Exercise — Tell how many lines in the data contain the word "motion", and leave out everything else.

Data provided —
......
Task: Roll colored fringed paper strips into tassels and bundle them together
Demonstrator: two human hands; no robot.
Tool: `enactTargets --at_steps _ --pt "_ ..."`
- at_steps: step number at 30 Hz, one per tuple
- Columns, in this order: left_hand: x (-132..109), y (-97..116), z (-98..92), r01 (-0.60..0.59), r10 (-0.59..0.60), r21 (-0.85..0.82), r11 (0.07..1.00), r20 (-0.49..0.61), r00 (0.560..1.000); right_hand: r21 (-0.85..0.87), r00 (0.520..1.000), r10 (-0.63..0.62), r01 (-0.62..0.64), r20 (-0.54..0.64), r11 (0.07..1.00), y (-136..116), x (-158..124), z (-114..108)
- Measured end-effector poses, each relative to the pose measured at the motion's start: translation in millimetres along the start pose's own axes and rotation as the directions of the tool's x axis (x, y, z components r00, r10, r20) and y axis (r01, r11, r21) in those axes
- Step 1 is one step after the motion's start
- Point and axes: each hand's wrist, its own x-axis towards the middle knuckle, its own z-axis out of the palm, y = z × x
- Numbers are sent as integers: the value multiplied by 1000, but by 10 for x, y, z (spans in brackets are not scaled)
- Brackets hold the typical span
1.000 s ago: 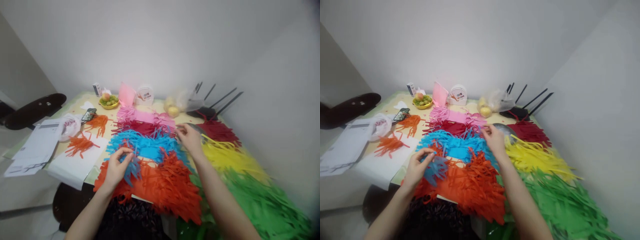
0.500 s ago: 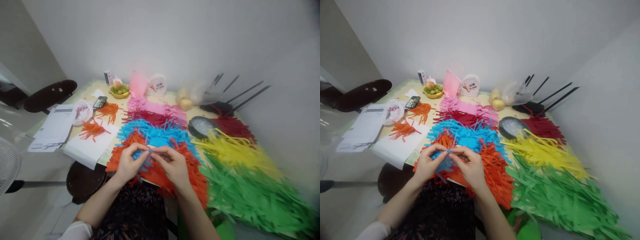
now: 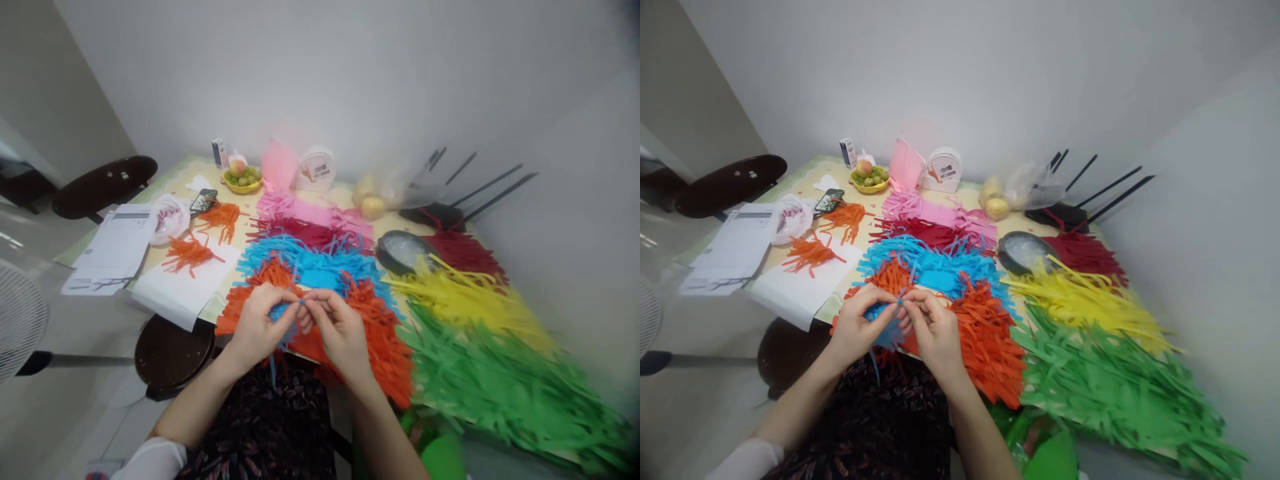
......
Expected output — 2